TASK - I need every line from the start of the material below up to and including the line containing "Provide the segmentation of every instance of the fluorescent", restated exactly, with the pictures omitted.

SUPPLIED RECORDS -
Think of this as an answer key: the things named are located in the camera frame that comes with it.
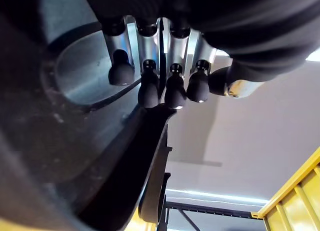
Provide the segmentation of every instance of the ceiling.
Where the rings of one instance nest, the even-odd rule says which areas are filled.
[[[217,56],[214,69],[230,63]],[[269,200],[320,144],[319,68],[307,61],[247,98],[188,100],[169,121],[168,200],[258,211],[263,201],[241,198]]]

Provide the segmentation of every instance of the fluorescent light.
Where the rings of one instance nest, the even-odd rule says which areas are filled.
[[[168,228],[167,231],[183,231],[183,230]]]
[[[203,200],[203,199],[189,198],[189,197],[167,197],[166,199],[167,200],[192,200],[192,201],[199,201],[199,202],[220,203],[220,204],[227,204],[227,205],[242,205],[242,206],[261,207],[261,208],[263,207],[263,205],[224,202],[219,200]]]
[[[175,193],[183,193],[183,194],[188,194],[188,195],[197,195],[197,196],[225,199],[225,200],[242,201],[242,202],[255,203],[255,204],[266,204],[269,202],[269,200],[259,199],[259,198],[221,195],[221,194],[215,194],[215,193],[198,192],[198,191],[190,191],[190,190],[178,190],[178,189],[167,188],[166,191],[175,192]]]

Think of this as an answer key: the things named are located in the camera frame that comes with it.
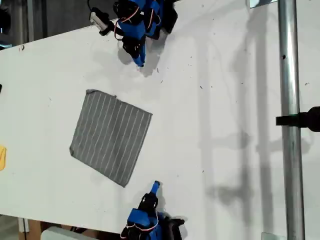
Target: table surface
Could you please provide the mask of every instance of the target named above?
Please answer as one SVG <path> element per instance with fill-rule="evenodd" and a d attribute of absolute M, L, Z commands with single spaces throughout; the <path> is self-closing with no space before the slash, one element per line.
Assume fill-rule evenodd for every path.
<path fill-rule="evenodd" d="M 298 1 L 301 110 L 320 102 L 319 1 Z M 137 68 L 95 27 L 0 52 L 0 214 L 120 232 L 154 180 L 186 239 L 286 234 L 277 4 L 183 0 Z M 126 188 L 70 156 L 86 89 L 153 114 Z M 320 235 L 320 135 L 302 130 L 305 221 Z"/>

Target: striped towel
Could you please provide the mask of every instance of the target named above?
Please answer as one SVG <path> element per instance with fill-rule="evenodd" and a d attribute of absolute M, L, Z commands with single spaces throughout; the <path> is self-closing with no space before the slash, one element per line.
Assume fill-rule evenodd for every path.
<path fill-rule="evenodd" d="M 71 155 L 125 187 L 152 114 L 98 90 L 87 90 L 70 146 Z"/>

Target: metal pole
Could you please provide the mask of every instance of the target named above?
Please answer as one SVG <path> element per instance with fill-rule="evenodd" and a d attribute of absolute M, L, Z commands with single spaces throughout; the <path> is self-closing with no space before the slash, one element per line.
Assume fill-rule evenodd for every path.
<path fill-rule="evenodd" d="M 282 116 L 300 112 L 296 0 L 278 0 Z M 287 240 L 305 240 L 301 131 L 282 127 Z"/>
<path fill-rule="evenodd" d="M 27 12 L 28 12 L 29 42 L 33 42 L 35 40 L 34 1 L 33 0 L 27 0 Z"/>

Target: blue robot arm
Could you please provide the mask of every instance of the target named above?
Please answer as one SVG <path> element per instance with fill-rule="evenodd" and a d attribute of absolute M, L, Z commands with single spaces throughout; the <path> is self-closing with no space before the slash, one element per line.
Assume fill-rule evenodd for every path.
<path fill-rule="evenodd" d="M 156 196 L 160 183 L 155 181 L 150 193 L 146 193 L 138 208 L 133 208 L 120 238 L 126 240 L 182 240 L 179 226 L 182 219 L 170 219 L 156 210 Z"/>
<path fill-rule="evenodd" d="M 90 10 L 90 21 L 99 28 L 100 34 L 114 31 L 115 38 L 123 42 L 124 50 L 139 67 L 143 67 L 146 60 L 146 37 L 159 39 L 161 28 L 171 33 L 178 18 L 172 0 L 119 0 L 113 5 L 118 16 L 115 25 L 107 13 L 95 7 Z"/>

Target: yellow object
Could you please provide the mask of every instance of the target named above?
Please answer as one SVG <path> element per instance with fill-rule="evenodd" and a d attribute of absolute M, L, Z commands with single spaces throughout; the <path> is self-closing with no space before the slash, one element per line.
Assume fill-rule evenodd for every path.
<path fill-rule="evenodd" d="M 0 171 L 6 167 L 6 153 L 7 149 L 0 145 Z"/>

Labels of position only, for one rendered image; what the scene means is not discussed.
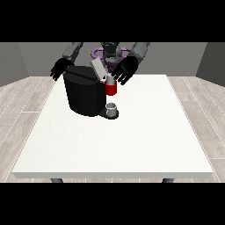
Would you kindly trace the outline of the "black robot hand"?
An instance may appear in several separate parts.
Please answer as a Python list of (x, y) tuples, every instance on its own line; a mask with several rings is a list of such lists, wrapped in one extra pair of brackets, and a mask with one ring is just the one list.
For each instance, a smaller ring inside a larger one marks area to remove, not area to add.
[(51, 68), (50, 76), (57, 81), (58, 78), (65, 72), (66, 68), (73, 66), (74, 63), (71, 60), (61, 58)]
[(112, 77), (121, 85), (124, 85), (138, 69), (138, 59), (135, 56), (127, 56), (117, 65)]

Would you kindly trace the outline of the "red pod holder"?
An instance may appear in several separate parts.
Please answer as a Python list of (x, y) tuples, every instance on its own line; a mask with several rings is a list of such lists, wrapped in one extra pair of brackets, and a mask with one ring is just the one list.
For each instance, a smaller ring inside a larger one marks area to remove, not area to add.
[(113, 96), (117, 93), (117, 82), (114, 84), (108, 84), (105, 82), (105, 94), (108, 96)]

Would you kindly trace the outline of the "pale grey machine lid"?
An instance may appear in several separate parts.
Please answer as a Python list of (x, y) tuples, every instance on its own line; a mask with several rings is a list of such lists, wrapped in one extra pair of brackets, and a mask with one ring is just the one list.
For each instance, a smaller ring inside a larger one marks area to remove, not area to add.
[(93, 68), (98, 80), (102, 80), (107, 75), (107, 72), (99, 58), (92, 60), (90, 65)]

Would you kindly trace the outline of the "black coffee machine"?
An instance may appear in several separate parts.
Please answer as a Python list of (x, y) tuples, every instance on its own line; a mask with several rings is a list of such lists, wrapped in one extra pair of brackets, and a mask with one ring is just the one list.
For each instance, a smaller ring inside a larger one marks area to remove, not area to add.
[(98, 80), (92, 67), (69, 66), (63, 74), (69, 107), (83, 116), (102, 116), (109, 120), (119, 117), (119, 111), (113, 117), (106, 115), (105, 82)]

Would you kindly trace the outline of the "small grey cup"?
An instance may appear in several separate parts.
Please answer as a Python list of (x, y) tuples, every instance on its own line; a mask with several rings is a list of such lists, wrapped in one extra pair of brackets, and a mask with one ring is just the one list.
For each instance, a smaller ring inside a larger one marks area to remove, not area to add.
[(117, 106), (114, 103), (108, 103), (105, 106), (106, 109), (106, 115), (109, 117), (113, 117), (117, 113)]

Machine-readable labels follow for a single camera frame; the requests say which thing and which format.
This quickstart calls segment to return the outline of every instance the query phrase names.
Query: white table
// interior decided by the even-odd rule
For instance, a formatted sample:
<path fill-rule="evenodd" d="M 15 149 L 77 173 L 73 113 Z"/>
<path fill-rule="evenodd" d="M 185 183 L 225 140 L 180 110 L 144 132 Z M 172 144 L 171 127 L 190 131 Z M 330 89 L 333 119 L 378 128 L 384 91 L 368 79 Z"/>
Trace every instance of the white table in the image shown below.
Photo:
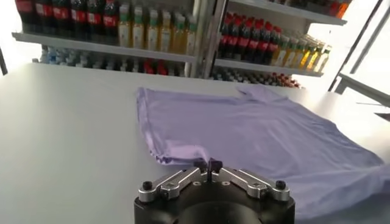
<path fill-rule="evenodd" d="M 133 223 L 142 181 L 179 168 L 149 155 L 138 131 L 137 88 L 238 96 L 236 85 L 39 64 L 1 78 L 0 223 Z M 272 89 L 390 162 L 385 120 L 335 93 Z M 337 215 L 331 218 L 353 217 Z"/>

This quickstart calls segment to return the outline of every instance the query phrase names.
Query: screw
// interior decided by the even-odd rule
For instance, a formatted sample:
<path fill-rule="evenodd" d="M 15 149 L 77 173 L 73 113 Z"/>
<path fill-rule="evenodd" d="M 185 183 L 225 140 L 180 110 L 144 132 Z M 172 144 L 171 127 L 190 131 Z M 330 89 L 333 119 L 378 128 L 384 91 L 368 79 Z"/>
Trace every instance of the screw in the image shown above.
<path fill-rule="evenodd" d="M 276 189 L 278 189 L 278 190 L 284 190 L 284 189 L 286 189 L 286 182 L 284 182 L 282 180 L 277 180 L 275 186 L 276 186 Z"/>
<path fill-rule="evenodd" d="M 145 191 L 150 191 L 153 188 L 153 183 L 151 181 L 145 181 L 142 183 L 142 188 Z"/>

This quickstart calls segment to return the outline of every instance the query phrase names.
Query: juice bottle
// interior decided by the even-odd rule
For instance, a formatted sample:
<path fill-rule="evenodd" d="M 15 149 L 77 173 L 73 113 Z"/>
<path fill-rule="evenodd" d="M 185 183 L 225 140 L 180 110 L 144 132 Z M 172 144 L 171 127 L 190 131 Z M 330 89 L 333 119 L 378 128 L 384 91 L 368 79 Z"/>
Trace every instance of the juice bottle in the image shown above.
<path fill-rule="evenodd" d="M 318 61 L 321 57 L 322 48 L 323 48 L 323 46 L 320 46 L 320 45 L 317 47 L 315 53 L 313 54 L 310 62 L 307 65 L 306 70 L 311 71 L 317 66 Z"/>
<path fill-rule="evenodd" d="M 142 7 L 134 9 L 133 47 L 142 49 L 144 46 L 144 24 L 142 23 Z"/>
<path fill-rule="evenodd" d="M 123 4 L 119 8 L 120 22 L 119 22 L 119 45 L 122 47 L 130 47 L 130 31 L 131 23 L 129 19 L 130 5 Z"/>
<path fill-rule="evenodd" d="M 159 37 L 160 51 L 162 52 L 171 51 L 171 39 L 172 39 L 171 14 L 169 14 L 168 11 L 163 11 L 163 25 L 161 27 L 161 32 Z"/>
<path fill-rule="evenodd" d="M 157 38 L 158 38 L 158 26 L 157 26 L 158 13 L 156 10 L 150 10 L 150 23 L 147 28 L 147 43 L 146 49 L 150 51 L 156 51 Z"/>
<path fill-rule="evenodd" d="M 317 66 L 314 68 L 315 72 L 322 72 L 326 63 L 328 62 L 329 52 L 330 52 L 330 50 L 326 49 L 325 52 L 321 55 L 321 57 L 317 63 Z"/>
<path fill-rule="evenodd" d="M 185 32 L 184 32 L 184 22 L 185 18 L 182 15 L 176 16 L 176 25 L 173 34 L 173 53 L 183 54 L 185 51 L 183 49 L 183 42 L 185 40 Z"/>
<path fill-rule="evenodd" d="M 314 55 L 316 47 L 313 43 L 309 44 L 309 47 L 307 51 L 305 52 L 305 55 L 303 56 L 302 61 L 300 62 L 299 69 L 306 69 L 308 66 L 308 63 L 310 62 L 312 56 Z"/>
<path fill-rule="evenodd" d="M 196 20 L 195 17 L 189 16 L 189 25 L 187 30 L 187 44 L 186 54 L 193 55 L 195 46 L 195 35 L 196 35 Z"/>
<path fill-rule="evenodd" d="M 277 51 L 277 56 L 272 59 L 273 61 L 272 66 L 278 66 L 278 67 L 283 66 L 283 60 L 286 57 L 286 51 L 287 51 L 289 40 L 290 40 L 289 37 L 283 34 L 281 35 L 280 44 L 279 44 L 280 50 Z"/>
<path fill-rule="evenodd" d="M 307 45 L 307 41 L 305 40 L 300 40 L 298 42 L 295 57 L 292 60 L 290 68 L 299 68 L 300 62 L 302 61 L 303 56 L 305 55 L 306 45 Z"/>
<path fill-rule="evenodd" d="M 286 56 L 283 59 L 283 66 L 289 68 L 295 58 L 297 50 L 298 39 L 291 37 L 286 50 Z"/>

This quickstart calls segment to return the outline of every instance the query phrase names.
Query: soda bottle
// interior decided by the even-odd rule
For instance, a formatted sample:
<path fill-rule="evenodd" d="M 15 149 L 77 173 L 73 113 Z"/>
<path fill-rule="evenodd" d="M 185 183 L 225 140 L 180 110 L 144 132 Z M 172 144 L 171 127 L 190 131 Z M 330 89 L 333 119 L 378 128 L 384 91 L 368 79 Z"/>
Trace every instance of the soda bottle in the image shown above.
<path fill-rule="evenodd" d="M 238 44 L 237 44 L 235 56 L 234 56 L 234 58 L 237 60 L 244 59 L 245 51 L 246 51 L 246 48 L 247 48 L 247 46 L 249 44 L 249 40 L 250 40 L 251 27 L 252 27 L 252 21 L 247 20 L 245 23 L 242 35 L 238 39 Z"/>
<path fill-rule="evenodd" d="M 53 14 L 57 22 L 58 34 L 64 37 L 72 35 L 70 0 L 53 0 Z"/>
<path fill-rule="evenodd" d="M 35 11 L 34 0 L 15 0 L 16 8 L 18 9 L 22 20 L 23 32 L 36 32 L 37 12 Z"/>
<path fill-rule="evenodd" d="M 219 40 L 219 45 L 218 45 L 219 58 L 225 57 L 227 40 L 229 39 L 229 24 L 230 24 L 230 19 L 226 18 L 224 24 L 222 25 L 222 30 L 221 30 L 222 37 Z"/>
<path fill-rule="evenodd" d="M 233 58 L 234 50 L 235 50 L 236 44 L 238 42 L 240 25 L 241 25 L 241 20 L 239 18 L 236 18 L 234 25 L 232 27 L 232 31 L 229 35 L 229 39 L 227 40 L 227 47 L 226 47 L 226 52 L 225 52 L 225 57 L 227 57 L 227 58 Z"/>
<path fill-rule="evenodd" d="M 40 19 L 43 33 L 55 34 L 55 19 L 51 0 L 36 0 L 35 9 Z"/>
<path fill-rule="evenodd" d="M 88 26 L 91 39 L 102 42 L 104 40 L 104 0 L 88 0 Z"/>
<path fill-rule="evenodd" d="M 253 61 L 255 63 L 258 64 L 264 63 L 264 55 L 268 48 L 269 39 L 271 38 L 271 30 L 272 30 L 272 24 L 270 22 L 266 22 L 265 29 L 263 28 L 260 30 L 260 40 L 259 40 L 259 44 L 257 45 L 255 56 L 253 58 Z"/>
<path fill-rule="evenodd" d="M 71 0 L 74 36 L 87 40 L 87 0 Z"/>
<path fill-rule="evenodd" d="M 265 65 L 270 65 L 272 61 L 272 56 L 278 49 L 280 33 L 282 32 L 281 28 L 275 26 L 274 30 L 271 32 L 271 37 L 269 39 L 269 45 L 264 55 L 264 63 Z"/>
<path fill-rule="evenodd" d="M 105 38 L 110 44 L 118 44 L 119 5 L 115 0 L 106 0 L 104 8 Z"/>
<path fill-rule="evenodd" d="M 255 27 L 252 29 L 252 32 L 250 35 L 249 44 L 245 50 L 245 54 L 244 54 L 245 61 L 253 61 L 255 53 L 256 53 L 256 49 L 258 46 L 258 42 L 260 40 L 260 30 L 262 27 L 263 27 L 262 21 L 256 20 Z"/>

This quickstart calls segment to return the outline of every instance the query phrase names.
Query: shelf
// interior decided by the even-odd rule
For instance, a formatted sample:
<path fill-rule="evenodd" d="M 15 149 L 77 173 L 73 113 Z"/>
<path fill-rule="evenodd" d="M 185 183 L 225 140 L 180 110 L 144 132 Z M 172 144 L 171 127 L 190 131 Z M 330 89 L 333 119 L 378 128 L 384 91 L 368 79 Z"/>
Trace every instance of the shelf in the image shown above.
<path fill-rule="evenodd" d="M 118 54 L 118 55 L 128 55 L 134 57 L 143 57 L 143 58 L 155 58 L 162 59 L 167 61 L 180 61 L 180 62 L 196 62 L 196 58 L 189 55 L 180 55 L 180 54 L 171 54 L 158 51 L 148 51 L 142 49 L 120 47 L 114 45 L 92 43 L 79 40 L 70 40 L 60 37 L 49 37 L 46 35 L 40 34 L 30 34 L 30 33 L 12 33 L 12 36 L 16 41 L 28 42 L 28 43 L 37 43 L 47 46 L 54 47 L 64 47 L 70 49 L 79 49 L 83 51 L 94 51 L 94 52 L 103 52 L 108 54 Z"/>
<path fill-rule="evenodd" d="M 233 61 L 233 60 L 225 60 L 225 59 L 216 59 L 215 66 L 226 67 L 226 68 L 238 68 L 245 69 L 251 71 L 262 71 L 262 72 L 276 72 L 281 74 L 293 74 L 293 75 L 305 75 L 311 77 L 321 77 L 323 73 L 318 72 L 308 72 L 306 70 L 301 69 L 293 69 L 293 68 L 283 68 L 283 67 L 275 67 L 269 65 L 258 65 L 252 64 L 242 61 Z"/>
<path fill-rule="evenodd" d="M 240 4 L 250 5 L 261 9 L 267 9 L 274 12 L 283 13 L 286 15 L 296 16 L 311 20 L 317 23 L 325 23 L 331 25 L 344 25 L 347 23 L 346 20 L 335 18 L 332 16 L 323 15 L 320 13 L 314 13 L 311 11 L 297 9 L 287 5 L 281 5 L 267 0 L 230 0 L 231 2 L 237 2 Z"/>

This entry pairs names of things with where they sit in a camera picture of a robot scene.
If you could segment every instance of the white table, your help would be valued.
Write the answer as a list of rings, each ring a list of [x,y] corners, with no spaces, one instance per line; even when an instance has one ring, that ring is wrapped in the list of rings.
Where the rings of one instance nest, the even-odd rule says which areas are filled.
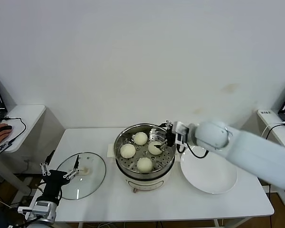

EXERCISE OUTPUT -
Think of this as an answer key: the things named are located in the camera frame that comes with it.
Provide the segmentation of every instance of the ceiling.
Where the rings of one instance nest, the even-odd rule says which areas are filled.
[[[217,56],[214,69],[230,63]],[[269,200],[320,144],[319,68],[307,61],[247,98],[188,100],[169,121],[168,200],[258,211],[263,201],[241,198]]]

Provide the segmentation of every instance of the fluorescent light.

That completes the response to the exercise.